[WORK TO COMPLETE] Each line in the entries below that holds the word "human" belongs in the answer.

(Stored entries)

====================

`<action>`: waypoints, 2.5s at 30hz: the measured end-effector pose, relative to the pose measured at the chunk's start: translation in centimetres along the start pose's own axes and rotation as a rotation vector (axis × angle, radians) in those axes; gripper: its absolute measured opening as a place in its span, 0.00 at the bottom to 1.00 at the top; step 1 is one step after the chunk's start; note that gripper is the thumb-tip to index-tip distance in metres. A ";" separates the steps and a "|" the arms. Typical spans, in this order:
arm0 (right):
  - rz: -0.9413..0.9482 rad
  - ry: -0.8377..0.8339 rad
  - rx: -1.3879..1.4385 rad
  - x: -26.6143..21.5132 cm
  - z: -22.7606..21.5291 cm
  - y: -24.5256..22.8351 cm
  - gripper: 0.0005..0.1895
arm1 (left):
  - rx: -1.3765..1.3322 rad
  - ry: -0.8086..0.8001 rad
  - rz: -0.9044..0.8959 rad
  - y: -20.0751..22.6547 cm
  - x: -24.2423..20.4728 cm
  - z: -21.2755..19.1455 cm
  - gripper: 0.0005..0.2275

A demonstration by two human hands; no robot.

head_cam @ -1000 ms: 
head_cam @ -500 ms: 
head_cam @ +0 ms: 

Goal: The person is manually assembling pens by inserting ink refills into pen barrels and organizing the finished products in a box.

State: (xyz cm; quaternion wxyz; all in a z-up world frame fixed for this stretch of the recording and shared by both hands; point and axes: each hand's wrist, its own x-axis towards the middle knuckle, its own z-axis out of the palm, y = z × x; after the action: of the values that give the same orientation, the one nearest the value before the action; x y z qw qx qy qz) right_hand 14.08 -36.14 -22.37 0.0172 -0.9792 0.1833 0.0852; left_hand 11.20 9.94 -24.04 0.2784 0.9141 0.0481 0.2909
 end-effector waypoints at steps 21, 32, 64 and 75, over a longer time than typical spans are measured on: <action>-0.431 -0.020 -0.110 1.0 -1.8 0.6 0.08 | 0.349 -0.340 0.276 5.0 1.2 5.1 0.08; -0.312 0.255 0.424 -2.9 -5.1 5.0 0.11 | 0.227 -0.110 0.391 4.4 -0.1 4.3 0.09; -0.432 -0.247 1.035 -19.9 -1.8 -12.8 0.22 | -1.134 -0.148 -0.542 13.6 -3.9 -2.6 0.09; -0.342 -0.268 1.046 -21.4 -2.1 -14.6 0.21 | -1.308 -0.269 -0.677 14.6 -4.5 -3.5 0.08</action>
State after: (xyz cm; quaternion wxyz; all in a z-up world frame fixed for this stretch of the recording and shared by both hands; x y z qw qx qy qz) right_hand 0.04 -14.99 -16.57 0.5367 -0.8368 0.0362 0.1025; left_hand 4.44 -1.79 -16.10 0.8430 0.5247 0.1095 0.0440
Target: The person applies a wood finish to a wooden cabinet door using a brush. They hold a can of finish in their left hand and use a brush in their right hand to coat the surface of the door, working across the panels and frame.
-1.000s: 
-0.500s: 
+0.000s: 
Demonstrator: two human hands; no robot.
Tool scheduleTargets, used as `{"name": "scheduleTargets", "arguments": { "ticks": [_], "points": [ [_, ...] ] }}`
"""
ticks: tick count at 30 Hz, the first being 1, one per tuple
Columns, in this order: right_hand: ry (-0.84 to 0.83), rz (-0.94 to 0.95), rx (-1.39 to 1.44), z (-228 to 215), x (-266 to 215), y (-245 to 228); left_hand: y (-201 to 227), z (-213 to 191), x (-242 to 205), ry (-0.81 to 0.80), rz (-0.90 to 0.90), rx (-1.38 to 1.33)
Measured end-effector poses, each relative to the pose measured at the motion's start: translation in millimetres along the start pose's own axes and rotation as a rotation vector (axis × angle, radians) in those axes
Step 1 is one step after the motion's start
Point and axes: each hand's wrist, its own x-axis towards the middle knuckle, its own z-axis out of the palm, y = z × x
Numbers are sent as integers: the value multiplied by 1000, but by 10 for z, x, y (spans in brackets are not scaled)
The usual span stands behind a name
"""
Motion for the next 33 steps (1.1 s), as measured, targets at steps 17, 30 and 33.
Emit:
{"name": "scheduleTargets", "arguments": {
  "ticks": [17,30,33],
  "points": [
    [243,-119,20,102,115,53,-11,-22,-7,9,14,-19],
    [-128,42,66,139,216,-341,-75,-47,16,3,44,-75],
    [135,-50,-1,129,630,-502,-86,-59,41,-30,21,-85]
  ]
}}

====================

[COMPLETED TASK]
A demonstration by two human hands; no robot.
Demonstrator: two human hands; no robot.

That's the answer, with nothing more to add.